Faking Injury Can’t Save Serena Williams At US Open

This is no time for excuses or fake injuries for Serena Williams. She lost because she lost. She blew a lead to Victoria Azarenka in the U.S. Open semifinals Thursday night because she doesn’t intimidate good players anymore.

Williams is no longer the best player in the world. She lost 1-6, 6-3, 6-3 to Azarenka, who will play Naomi Osaka in the finals.

I said not to blame fake injuries, but you could blame Covid-19. Williams ran out of energy early in the second set and needed a U.S. Open crowd to carry her. Instead, she was in empty Ashe Stadium. She’ll need a crowd the rest of her career.

But this is reality-only time for Williams. If she wants to win more majors -- she’s one short of Margaret Court’s record 24 majors -- then she’s going to have to accept some cold, hard facts. Either that, or she can just keep slipping . . . slowly . . . down . . . from the mountaintop.

In two weeks she’ll be 39 years old. She hasn’t won a major in 3½ years. And while she still has the ability to win another one, she’ll never be the favorite again.

On Thursday, she jumped ahead 4-0 in the first set while playing about as well as she ever has. Her strategy was clearly to go for the knockout punch at the beginning. She was swinging at everything as hard as she possibly could and everything was going in.

But by early in the second set, she started looking more careful. Her strokes slowed down in the middle of the shots. At the time it looked like some sort of odd strategy, but soon it became apparent:

Williams was out of energy. For most of her career, if she had jumped out to a commanding, physically dominant lead like that, her opponent would have crumbled and Serena could’ve coasted to the finish line.

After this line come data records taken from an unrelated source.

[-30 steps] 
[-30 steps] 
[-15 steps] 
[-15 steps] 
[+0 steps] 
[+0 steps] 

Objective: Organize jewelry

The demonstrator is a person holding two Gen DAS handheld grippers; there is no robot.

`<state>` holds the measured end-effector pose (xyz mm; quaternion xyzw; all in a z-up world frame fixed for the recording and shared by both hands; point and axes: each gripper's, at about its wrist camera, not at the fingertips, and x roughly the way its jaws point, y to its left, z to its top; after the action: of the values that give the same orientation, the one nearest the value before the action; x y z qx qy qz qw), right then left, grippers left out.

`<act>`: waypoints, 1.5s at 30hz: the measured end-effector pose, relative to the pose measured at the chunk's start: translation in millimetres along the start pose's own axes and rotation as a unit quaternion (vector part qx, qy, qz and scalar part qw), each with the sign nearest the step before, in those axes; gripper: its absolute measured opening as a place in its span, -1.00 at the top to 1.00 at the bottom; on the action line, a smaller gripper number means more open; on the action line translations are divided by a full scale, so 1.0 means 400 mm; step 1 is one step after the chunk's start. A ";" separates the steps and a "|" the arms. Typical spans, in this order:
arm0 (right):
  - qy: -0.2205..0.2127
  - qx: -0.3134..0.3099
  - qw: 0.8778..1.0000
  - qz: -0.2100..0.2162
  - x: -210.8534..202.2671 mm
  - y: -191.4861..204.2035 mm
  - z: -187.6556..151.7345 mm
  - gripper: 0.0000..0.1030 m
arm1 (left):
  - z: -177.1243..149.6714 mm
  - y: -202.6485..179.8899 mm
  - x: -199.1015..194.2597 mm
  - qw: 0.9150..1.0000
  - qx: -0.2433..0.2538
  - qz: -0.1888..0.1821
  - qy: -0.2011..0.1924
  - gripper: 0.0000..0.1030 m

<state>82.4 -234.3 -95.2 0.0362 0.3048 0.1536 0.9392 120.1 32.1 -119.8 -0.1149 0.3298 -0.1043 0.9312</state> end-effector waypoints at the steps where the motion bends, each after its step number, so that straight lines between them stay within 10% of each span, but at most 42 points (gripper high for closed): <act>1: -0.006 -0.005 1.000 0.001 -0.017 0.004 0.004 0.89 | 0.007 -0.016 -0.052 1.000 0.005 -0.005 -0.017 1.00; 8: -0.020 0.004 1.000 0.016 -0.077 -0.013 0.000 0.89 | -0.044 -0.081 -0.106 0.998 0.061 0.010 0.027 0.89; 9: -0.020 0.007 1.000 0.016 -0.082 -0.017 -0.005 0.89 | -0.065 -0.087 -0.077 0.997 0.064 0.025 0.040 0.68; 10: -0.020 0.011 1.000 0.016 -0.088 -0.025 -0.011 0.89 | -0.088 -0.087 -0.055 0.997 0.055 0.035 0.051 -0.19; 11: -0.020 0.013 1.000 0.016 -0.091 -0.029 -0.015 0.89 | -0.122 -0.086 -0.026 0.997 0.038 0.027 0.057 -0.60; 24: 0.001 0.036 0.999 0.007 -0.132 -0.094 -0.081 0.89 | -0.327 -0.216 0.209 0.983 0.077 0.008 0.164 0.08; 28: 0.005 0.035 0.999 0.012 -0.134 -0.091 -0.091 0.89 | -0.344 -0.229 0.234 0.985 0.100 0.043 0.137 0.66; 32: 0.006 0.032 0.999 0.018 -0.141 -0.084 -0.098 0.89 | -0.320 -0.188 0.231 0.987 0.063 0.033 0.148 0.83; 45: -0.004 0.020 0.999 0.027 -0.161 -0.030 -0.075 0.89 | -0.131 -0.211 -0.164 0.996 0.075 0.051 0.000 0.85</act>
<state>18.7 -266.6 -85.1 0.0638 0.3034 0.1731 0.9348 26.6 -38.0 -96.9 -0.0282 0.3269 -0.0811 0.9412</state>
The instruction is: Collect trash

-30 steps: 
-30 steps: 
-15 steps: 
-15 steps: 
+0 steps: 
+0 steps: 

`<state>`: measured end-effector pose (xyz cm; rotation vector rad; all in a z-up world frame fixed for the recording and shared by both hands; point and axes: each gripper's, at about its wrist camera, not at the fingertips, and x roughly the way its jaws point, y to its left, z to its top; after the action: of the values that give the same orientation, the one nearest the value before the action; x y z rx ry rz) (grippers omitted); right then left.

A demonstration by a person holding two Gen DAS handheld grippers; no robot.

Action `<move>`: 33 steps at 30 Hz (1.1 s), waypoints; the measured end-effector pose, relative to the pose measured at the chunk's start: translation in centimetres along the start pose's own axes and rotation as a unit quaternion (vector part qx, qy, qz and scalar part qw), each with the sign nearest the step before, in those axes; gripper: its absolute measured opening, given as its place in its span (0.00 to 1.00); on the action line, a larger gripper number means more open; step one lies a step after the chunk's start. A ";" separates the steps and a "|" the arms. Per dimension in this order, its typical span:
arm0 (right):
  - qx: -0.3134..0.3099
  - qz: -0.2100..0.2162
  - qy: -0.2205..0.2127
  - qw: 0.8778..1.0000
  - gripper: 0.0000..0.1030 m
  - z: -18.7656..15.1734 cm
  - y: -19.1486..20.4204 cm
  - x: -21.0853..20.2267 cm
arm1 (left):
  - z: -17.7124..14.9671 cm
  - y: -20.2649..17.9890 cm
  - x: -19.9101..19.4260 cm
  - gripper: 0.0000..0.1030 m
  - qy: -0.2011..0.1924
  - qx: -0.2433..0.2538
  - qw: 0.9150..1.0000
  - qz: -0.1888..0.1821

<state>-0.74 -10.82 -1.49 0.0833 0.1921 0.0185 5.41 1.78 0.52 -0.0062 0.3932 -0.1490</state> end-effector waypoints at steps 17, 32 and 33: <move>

That’s what she was shooting for Thursday. But instead, Azarenka started jumping around and pumping herself up. She had survived, mentally, Williams’ best. And Williams didn’t have it to give anymore.

By late in the second set, Williams, without energy, went into some tricks and games. She started scream-grunting as loudly as possible during points, partly to distract Azarenka and partly to scare her.

But Williams doesn’t scare good players anymore. In the second game of the third set, after a rally that had an exhausted Williams changing directions, she stopped, bent over, looked at her left ankle for a while, and then called out a trainer.

I wouldn’t want to say that Williams faked that injury, but I will say this:

She faked that injury.

That’s my opinion, anyway. It was basically the tennis equivalent of MIke Tyson biting Evander Holyfield’s ear, trying something, anything, out of desperation because otherwise the outcome was inevitable.

Williams was able to take a lengthy, full medical timeout in the middle of a game. The trainer unwrapped her ankle and then re-wrapped it. And it was the perfect attempt to stop Azarenka’s momentum, wreck her focus and also to rest Williams’ weary legs.

Azarena sat in her chair at the side of the court, closed her eyes and meditated, breathing slowly. The TV cameras showed a bug landing on her face and crawling across her nose.

She didn’t notice. Not the bug and also not Williams’ tactics.

Williams needs to learn some lessons from this U.S. Open. First off, just being real again: If she wants to win majors and be the best player in the world again, then she’s going to have to get in wickedly good shape.

She’s not there now. She’s in fine shape for a normal human being, but not not in the kind of shape you need to be in if you want to be 39 years old and winning major tennis championships.

Now, she’s at least one step slower than she was when she was young.  And while she’s still the strongest player on tour, that’s just not enough anymore to beat top players. She can’t outmuscle them, can’t outscream or scare them.

She’s going to just have to outplay them. She’s going to have to start training more, too.

She can start her workouts in a few days, after her ankle injury heals.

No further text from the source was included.